Required action
Of all the lines below, return only those starting with the line holding "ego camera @" and going on through the line holding "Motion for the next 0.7", exactly as written.

(Beginning of Extracted records)

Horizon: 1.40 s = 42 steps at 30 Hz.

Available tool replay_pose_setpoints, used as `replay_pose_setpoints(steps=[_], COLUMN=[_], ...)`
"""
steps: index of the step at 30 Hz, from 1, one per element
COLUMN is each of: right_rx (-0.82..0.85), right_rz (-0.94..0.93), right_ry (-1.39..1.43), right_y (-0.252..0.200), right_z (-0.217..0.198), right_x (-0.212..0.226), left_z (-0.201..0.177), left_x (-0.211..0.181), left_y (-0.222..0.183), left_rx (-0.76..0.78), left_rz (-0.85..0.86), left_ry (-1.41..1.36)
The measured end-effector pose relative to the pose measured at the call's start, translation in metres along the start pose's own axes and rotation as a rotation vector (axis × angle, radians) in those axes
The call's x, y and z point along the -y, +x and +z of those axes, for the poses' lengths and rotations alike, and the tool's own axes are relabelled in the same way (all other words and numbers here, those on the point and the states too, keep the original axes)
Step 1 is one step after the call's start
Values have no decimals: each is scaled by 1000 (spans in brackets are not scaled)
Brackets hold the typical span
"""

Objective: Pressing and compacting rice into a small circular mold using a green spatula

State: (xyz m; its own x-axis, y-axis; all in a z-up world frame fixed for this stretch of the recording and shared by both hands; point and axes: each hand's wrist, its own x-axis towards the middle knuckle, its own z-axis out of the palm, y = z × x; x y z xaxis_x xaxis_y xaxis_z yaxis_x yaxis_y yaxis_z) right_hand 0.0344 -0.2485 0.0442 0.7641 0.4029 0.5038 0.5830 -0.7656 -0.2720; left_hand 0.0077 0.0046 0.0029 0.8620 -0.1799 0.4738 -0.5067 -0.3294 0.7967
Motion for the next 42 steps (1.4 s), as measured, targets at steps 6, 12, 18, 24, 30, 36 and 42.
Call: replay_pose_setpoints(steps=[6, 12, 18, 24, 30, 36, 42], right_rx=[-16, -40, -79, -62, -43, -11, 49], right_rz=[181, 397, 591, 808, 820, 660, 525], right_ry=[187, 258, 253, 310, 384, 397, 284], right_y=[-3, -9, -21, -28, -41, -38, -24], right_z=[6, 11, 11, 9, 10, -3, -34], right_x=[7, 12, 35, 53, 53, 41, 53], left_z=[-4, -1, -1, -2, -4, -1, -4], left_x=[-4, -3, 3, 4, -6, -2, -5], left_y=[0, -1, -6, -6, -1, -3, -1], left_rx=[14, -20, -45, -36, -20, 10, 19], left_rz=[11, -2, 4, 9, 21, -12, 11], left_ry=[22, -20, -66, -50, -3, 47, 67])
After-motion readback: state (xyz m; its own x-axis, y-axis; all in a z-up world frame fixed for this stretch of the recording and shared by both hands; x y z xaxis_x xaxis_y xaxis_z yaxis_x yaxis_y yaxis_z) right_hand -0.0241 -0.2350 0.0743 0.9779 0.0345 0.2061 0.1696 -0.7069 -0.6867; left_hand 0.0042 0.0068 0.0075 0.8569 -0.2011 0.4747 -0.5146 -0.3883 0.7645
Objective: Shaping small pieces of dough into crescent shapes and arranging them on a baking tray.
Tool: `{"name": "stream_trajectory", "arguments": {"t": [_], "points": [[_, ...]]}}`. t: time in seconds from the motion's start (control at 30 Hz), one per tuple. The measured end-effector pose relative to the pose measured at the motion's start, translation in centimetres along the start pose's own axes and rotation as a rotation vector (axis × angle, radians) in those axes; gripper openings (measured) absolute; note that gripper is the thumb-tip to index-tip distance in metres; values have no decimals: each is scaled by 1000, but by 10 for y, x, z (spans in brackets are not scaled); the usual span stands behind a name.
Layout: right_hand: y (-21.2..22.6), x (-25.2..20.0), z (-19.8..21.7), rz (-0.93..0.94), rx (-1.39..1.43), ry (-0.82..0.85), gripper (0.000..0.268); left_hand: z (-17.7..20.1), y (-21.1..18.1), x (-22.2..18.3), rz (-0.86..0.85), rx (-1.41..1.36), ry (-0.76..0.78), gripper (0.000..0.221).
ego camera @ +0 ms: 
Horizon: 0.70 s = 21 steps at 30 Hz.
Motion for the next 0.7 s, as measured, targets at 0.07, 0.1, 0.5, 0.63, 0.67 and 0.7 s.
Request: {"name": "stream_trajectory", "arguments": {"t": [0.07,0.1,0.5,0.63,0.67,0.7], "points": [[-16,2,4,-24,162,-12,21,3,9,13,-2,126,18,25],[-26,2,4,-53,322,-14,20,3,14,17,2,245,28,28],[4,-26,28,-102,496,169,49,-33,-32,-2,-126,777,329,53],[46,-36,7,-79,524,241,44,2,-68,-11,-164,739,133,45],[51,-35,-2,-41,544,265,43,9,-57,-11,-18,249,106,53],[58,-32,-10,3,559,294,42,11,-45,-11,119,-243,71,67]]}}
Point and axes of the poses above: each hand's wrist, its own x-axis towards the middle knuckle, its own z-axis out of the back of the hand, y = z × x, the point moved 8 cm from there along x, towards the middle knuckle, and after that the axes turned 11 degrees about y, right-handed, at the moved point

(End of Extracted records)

Result below
ego camera @ +0 ms: 
Horizon: 0.70 s = 21 steps at 30 Hz.
Motion for the next 0.7 s, as measured, targets at 0.07, 0.1, 0.5, 0.63, 0.67 and 0.7 s.

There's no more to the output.